Hundreds of thousands stranded after travel firm Thomas Cook collapse
Updated 18:39, 24-Sep-2019
CGTN
01:35

Hundreds of thousands of holidaymakers were stranded on Monday after the collapse of the world's oldest travel firm Thomas Cook, sparking the largest peacetime repatriation effort in British history.

Running hotels, resorts and airlines for 19 million people a year, it has around 600,000 people abroad and will need the help of governments and insurance firms to bring them home.

As well as its 21,000 employees, the company's fall hit global booking websites, credit card companies, travel firms using its airlines, and British high streets where its travel agencies were forced to shut.

Tour operators like Thomas Cook have been struggling for years due to the rise of budget airlines and cheap online competition. In addition, Thomas Cook built up a 2.1 billion U.S.-dollar debt pile over a series of ill-fated deals. It had to sell three million holidays a year just to cover interest payments.
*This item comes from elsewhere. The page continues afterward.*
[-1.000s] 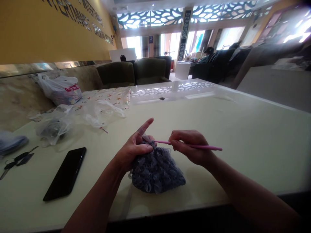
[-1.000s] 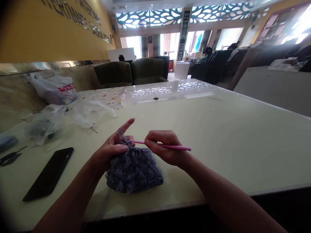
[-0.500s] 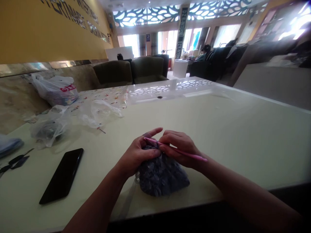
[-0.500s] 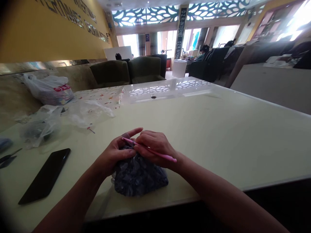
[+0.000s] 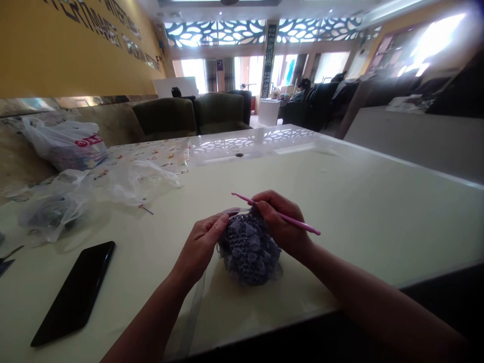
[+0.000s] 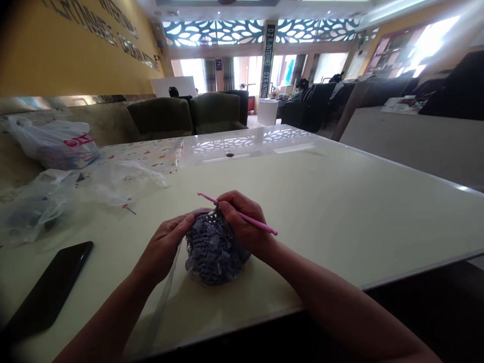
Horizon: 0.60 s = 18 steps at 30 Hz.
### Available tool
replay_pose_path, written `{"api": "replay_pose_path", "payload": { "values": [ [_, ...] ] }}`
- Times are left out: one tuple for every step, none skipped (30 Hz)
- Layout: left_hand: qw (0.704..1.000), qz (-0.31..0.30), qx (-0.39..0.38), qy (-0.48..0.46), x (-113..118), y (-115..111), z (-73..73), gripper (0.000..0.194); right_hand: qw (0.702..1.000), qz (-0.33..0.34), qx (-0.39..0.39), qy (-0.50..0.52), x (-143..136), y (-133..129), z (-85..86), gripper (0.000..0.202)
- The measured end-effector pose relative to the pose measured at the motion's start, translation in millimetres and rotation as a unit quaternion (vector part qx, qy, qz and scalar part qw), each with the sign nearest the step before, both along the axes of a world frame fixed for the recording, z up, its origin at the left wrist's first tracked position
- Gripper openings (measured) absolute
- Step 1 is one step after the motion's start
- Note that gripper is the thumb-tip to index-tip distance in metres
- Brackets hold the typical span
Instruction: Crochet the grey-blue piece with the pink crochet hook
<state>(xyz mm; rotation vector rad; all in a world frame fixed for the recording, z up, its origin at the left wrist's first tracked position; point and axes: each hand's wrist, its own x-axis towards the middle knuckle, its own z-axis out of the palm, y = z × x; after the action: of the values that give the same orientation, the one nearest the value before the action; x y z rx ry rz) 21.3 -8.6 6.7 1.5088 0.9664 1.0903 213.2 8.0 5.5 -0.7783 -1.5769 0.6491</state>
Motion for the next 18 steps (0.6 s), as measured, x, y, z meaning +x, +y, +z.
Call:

A Thomas Cook aircraft at Manchester Airport, September 23, 2019. /VCG Photo

A Thomas Cook aircraft at Manchester Airport, September 23, 2019. /VCG Photo

The company had agreed one a 900-million-pound (653 million U.S. dollars) rescue package with its banks and largest shareholder, China's Fosun, but lenders asked for an additional 200 million pounds to keep it operating through the winter.

In desperate meetings over the weekend, it failed to secure more funds, with the British government also refusing a bailout, judging it was not a good long-term bet.

Second largest shareholder Neset Kockar, a Turkish businessman, said the company would now be sold as a whole or in parts.

Emergency flights

British Prime Minister Boris Johnson pledged to get stranded British travelers home, another headache for his government as it tries to negotiate a fiendishly complicated withdrawal from the European Union.

Officials talk with affected passengers arriving at the closed Thomas Cook check-in desk at London Gatwick Airport, September 23, 2019. /VCG Photo

Officials talk with affected passengers arriving at the closed Thomas Cook check-in desk at London Gatwick Airport, September 23, 2019. /VCG Photo

The UK's Civil Aviation Authority (CAA) said it had a fleet of planes ready to bring home the more than 150,000 British customers over the next two weeks.

Thomas Cook's German airline subsidiary, Condor, said there were 240,000 people booked on its flights awaiting a return home. Its flights are still operating for now, and it has asked the German government for a bridging loan. In Germany, insurance companies will coordinate any repatriation.

There are around 50,000 holidaymakers affected in Greece, and around 35,000 from Nordic countries using Thomas Cook.

The collapse could provide a boost, however, to major rival TUI, whose shares surged more than 10 percent on Monday, and also Europe's overcrowded airline sector.